小鼠结肠癌细胞系CT26细胞准备：用含10％胎牛血清的1640培养基传代培养，经消化离心后,生理盐水重悬收集至EP管内，细胞浓度均为2×10⁵/ml，放入冰盆中备用。
实验方法
结肠癌肝转移小鼠模型建立
小鼠手术前禁食12h，4％水合氯醛进行麻醉，每只老鼠注射水合氯醛200μl，约5min后待小鼠完全麻醉后固定于操作台上。用酒精对小鼠腹部消毒后用剪刀沿腹中线剪开，用湿润的棉签找到小鼠脾脏，将事先准备好的约5cm长的缝合线用镊子穿过小鼠脾脏下方，左手拉住两端线头拉起脾脏后，右手持胰岛素注射器（内有事先消化好的C26细胞200μl）缓缓向脾脏内注射细胞，注射时间大概为1min。注射完毕后约5min取下小鼠脾脏，缝合小鼠。
实验分组
将实验小鼠随机分为6组，每组10只：①对照组：生理盐水；②5-Fu低剂量组：5-FU（1mg/kg）；③5-Fu高剂量组：5-FU（10 mg/kg）；④P85/5-Fu组：P85（0.02％）/5-FU（1mg/kg）；⑤P85-FA/5-Fu组：P85-FA（0.02％）/5-FU（1mg/kg）;P85组：P85（0.02％）。
给药方法
连续给药两周后，每组杀掉4只，取出肝脏，取下肝脏上的转移瘤，电子天平对每只小鼠的转移瘤称重并记录，排水法检测小鼠肝脏转移瘤的体积。

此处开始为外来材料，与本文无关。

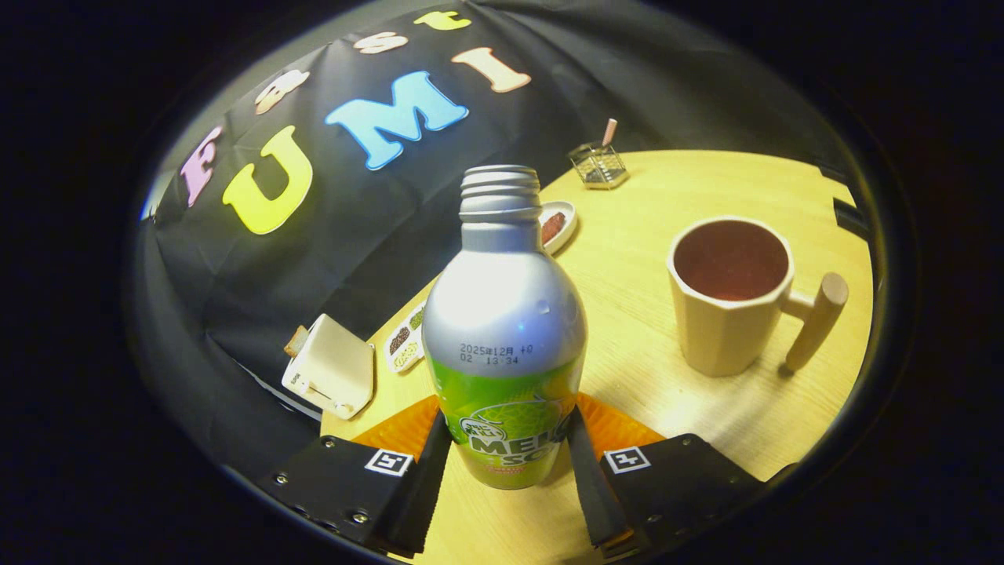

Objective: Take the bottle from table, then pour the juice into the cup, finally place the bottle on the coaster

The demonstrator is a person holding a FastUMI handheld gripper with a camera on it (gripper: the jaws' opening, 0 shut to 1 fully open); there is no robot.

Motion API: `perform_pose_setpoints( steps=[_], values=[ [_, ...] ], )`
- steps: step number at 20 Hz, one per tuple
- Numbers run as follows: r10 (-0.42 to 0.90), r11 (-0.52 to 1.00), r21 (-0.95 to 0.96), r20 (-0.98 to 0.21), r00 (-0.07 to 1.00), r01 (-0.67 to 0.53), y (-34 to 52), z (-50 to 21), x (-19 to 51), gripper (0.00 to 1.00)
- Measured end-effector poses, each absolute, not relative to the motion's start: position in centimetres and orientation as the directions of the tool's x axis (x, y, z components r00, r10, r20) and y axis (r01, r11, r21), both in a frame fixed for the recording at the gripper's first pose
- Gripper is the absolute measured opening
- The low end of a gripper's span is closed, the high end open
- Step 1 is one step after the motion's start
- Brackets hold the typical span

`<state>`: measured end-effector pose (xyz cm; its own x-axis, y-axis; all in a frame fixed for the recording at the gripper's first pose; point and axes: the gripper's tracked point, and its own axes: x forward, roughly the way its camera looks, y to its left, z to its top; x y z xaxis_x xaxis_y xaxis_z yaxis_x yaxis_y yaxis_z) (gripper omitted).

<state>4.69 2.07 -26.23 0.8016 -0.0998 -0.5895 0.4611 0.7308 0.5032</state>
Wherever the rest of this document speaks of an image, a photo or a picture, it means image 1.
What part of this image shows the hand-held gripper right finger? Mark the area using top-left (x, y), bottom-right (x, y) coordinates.
top-left (566, 392), bottom-right (797, 560)

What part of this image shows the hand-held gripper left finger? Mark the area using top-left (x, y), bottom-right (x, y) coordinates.
top-left (271, 395), bottom-right (454, 560)

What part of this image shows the silver green juice bottle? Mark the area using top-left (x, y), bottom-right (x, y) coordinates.
top-left (422, 165), bottom-right (587, 490)

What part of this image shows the beige cup with handle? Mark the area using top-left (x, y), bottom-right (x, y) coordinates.
top-left (667, 216), bottom-right (849, 378)

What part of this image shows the white toaster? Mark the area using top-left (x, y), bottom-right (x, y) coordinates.
top-left (282, 314), bottom-right (376, 421)

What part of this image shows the white divided bean dish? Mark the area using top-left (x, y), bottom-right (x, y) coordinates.
top-left (384, 301), bottom-right (428, 374)

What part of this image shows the wooden table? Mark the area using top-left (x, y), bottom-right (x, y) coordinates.
top-left (320, 149), bottom-right (874, 565)

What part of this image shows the black backdrop cloth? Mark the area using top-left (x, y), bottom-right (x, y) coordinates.
top-left (129, 0), bottom-right (864, 479)

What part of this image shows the white plate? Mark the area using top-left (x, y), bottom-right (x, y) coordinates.
top-left (538, 200), bottom-right (578, 257)

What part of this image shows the wire mesh holder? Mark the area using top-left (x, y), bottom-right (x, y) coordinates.
top-left (568, 141), bottom-right (630, 191)

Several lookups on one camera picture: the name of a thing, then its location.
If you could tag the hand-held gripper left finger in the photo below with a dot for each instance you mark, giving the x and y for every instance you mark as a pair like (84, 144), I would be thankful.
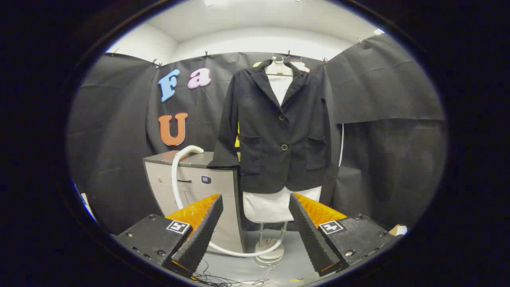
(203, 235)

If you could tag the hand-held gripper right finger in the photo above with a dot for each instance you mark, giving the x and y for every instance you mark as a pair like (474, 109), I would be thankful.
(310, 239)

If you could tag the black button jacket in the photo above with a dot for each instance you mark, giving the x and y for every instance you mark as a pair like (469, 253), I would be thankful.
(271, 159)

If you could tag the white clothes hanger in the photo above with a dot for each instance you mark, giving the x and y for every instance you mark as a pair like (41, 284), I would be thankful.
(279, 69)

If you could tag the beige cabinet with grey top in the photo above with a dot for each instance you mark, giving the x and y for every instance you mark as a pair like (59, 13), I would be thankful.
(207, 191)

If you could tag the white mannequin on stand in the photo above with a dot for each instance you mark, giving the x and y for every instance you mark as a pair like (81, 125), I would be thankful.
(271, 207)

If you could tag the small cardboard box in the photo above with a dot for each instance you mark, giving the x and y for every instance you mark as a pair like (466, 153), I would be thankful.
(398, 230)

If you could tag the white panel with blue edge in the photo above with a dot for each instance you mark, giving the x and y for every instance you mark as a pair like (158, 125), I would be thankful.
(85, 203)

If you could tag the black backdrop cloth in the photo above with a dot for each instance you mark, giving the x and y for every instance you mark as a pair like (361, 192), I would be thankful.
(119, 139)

每组剩余的6只小鼠在继续给药的情况下自然死亡，并记录死亡时间，制作生存曲线。
实验结果
观察小鼠成瘤的情况
各组小鼠结肠癌肝脏转移瘤：各组小鼠肝脏均可见肝脏转移，对照组肝脏可见多发性转移结节，甚至是全肝性的转移灶占据了整个肝脏组织，大小不一，弥漫分布； P85/5-Fu组也可见多发性转移结节，但是与对照组相比，结节数量、大小均相对降低，P85-FA/5-Fu组可见少量转移结节，部分为单发性，与前两者相比，结节数量更少。对照组、5-Fu低剂量组、5-Fu高剂量组、P85/5-Fu组、P85-FA/5-Fu组及P85组肝脏转移瘤肿瘤体积大小分别为（99.2±5.02）、（83.8±5.07）、（89.6±4.66）、（68.2±5.07）、（57.8±4.32）、（94.7±4.38）mm²，对照组与P85-FA/5-Fu药物处理组之间差异均有统计学意义，P<0.05；对照组、5-Fu低剂量组、5-Fu高剂量组、P85/5-Fu组、P85-FA/5-Fu组及P85组肝脏转移瘤数目分别为（17.00±4.50）、（11.57.00±1.28）、（14.23±0.87）、（6.71±1.32）、（2.00±1.28）、（16.06±1.27）个，模型组与药物处理组之间差异均有统计学意义，P<0.05。由此可见，P85-FA/5-Fu可降低结肠癌肝转移模型小鼠转移瘤的数目和大小，在一定程度上防治结肠癌肝转移的发生发展。
P85-FA/5-Fu对结肠癌肝转移模型小鼠生存期的影响
每组剩余6只小鼠继续给药对其生存期进行观察,记录各组小鼠死亡时间，P85-FA/5-Fu组存活时间较对照组明显增加，分别为36、36、37、44、46、51天，P85/5-Fu组与对照组相比，小鼠存活时间略有增加，分别为31、31、34、34、37、42天，但低于P85-FA/5-Fu组，对照组小鼠存活时间分别为19、24、24、26、27、28天。P85-FA/5-Fu对结肠癌肝转移模型小鼠生存期影响结果见表1。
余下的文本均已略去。